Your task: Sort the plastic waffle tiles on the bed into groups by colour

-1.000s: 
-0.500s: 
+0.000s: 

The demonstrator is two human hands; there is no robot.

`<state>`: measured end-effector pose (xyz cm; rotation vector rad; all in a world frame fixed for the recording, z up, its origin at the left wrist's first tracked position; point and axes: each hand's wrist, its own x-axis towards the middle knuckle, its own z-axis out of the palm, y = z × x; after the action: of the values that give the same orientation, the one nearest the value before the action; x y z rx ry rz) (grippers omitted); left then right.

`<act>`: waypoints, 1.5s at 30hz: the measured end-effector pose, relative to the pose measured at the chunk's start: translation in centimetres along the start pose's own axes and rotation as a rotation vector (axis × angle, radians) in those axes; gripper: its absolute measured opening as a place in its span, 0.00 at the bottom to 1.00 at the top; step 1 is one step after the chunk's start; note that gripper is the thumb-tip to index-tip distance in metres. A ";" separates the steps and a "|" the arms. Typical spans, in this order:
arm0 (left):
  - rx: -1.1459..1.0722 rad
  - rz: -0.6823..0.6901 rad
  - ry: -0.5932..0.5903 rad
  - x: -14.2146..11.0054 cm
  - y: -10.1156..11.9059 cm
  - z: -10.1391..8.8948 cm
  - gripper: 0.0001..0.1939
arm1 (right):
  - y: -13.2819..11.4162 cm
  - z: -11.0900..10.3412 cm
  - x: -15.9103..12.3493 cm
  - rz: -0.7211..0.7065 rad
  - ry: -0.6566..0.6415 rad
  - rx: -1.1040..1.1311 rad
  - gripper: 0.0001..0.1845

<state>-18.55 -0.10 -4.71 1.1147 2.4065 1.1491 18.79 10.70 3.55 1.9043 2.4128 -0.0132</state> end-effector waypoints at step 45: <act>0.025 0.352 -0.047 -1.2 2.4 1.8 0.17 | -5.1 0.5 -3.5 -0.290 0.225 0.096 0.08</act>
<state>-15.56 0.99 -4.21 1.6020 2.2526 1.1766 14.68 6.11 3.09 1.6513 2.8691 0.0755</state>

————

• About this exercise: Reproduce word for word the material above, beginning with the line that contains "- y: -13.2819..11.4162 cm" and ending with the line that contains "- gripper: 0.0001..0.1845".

• Response box:
  - y: -13.2819..11.4162 cm
  - z: -11.0900..10.3412 cm
  - x: -15.9103..12.3493 cm
  - rz: -0.7211..0.7065 rad
  - ry: -0.6566..0.6415 rad
  - rx: -1.1040..1.1311 rad
  - gripper: 0.0001..0.1845

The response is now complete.